FIG. 6 is a diagram showing the distribution of fish speed and frequency of appearance.

The characteristic value distribution of the fish shown in Figures 5 and 6 above is compared with the normal state C1 to determine whether the fish is normal or abnormal. In the case of C2 at the time of frenzy, the center of gravity,
Since abnormalities are detected in both speed and speed, a strong warning is output even if there is only one animal.

Also, if three animals behave abnormally at the same time, a strong warning will be output.

FIG. 7 shows an example of status determination for a type 1 animal. Measures the fish's center of gravity and velocity distribution, and determines whether the fish is normal or abnormal.

It can be divided into four patterns: center of gravity abnormality and speed abnormality. By displaying the center of gravity and speed distribution data for each fish on the monitor, the observer can always monitor the condition of multiple fish numerically.
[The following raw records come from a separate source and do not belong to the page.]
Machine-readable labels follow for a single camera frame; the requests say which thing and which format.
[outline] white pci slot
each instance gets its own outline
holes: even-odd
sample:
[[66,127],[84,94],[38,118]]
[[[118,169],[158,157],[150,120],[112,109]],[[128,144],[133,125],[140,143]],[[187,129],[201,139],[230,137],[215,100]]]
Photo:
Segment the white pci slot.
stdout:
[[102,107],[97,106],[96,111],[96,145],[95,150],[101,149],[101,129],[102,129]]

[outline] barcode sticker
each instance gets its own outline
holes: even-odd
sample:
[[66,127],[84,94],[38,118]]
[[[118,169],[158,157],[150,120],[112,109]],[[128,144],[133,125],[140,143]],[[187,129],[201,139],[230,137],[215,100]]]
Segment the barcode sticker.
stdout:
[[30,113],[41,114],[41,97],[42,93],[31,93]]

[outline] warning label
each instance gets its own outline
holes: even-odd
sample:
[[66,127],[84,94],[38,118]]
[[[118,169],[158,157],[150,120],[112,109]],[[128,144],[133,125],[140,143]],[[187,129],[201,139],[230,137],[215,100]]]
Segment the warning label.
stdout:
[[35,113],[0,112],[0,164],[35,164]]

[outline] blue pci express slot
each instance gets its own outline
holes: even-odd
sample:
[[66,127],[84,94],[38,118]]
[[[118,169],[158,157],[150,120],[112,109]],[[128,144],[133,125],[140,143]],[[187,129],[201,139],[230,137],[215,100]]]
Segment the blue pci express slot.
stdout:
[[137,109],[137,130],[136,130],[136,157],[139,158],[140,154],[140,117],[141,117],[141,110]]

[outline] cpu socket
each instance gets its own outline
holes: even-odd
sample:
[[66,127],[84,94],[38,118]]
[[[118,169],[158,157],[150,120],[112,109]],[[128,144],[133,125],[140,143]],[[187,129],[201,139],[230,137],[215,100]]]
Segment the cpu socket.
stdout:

This value is displayed in blue when it is normal and in red when it is abnormal.

Figure 8 shows an example of alarm output when three fish are monitored.

Since the speed distribution of fish changes less than the center of gravity distribution, weight is given to changes in the center of gravity distribution when outputting abnormality warnings. The status of each fish as shown in Fig. 7 is input, and if one or more fish is abnormal, a strong warning is output. The center of gravity 2 also outputs a strong warning when two or more fish exhibit an abnormality in only one speed.

If only one animal exhibits an abnormality in the center of gravity, a weak warning will be output, and if only one animal exhibits a speed abnormality, no warning will be output.

〔Effect of the invention〕

According to the present invention, multiple types of fish can be recognized with a single camera, and fish behavior can be detected using the same algorithm regardless of the type of fish, so a low-cost system can be constructed.

Furthermore, since abnormalities in fish can be detected while minimizing the influence of individual differences, the presence or absence of toxic substances in water can be determined more accurately. Therefore, monitoring of inflow water at water purification plants and sewage treatment plants can be carried out quickly and labor-savingly, and the safety of water can be ensured.

[Brief explanation of the drawing]

FIG. 1 is an embodiment of the present invention, FIG. 2 is an embodiment of the image processing apparatus of the present invention, and FIG. 3 is a side view illustrating processing of an image of a fish.
Figure 4 shows the implementation side of the arithmetic device of the present invention, Figures 5 and 6.
The figure shows an example of changes in the center of gravity and speed in abnormal fish behavior, and Figures 7 and 8 are the 5-report processing side entrance. 1...Aquarium, 5...Image processing device, 6...Arithmetic device.

Claims (1)

[Claims] 1. An aquarium in which a plurality of aquatic animals are raised in order to detect the inflow of toxic substances into the water, an imaging device that images the inside of the aquatic animal and obtains image information, and distinguishes the aquatic animals from the background from the image information from the imaging device. a first processing means for obtaining the binarized information, a second processing means for detecting the position of the aquatic animal from the binarized information, and detecting the moving speed of each aquatic animal from the detected position; A water quality abnormality detection device comprising: a third processing means for determining the presence of poisonous substances in water based on the movement speed of each aquatic animal.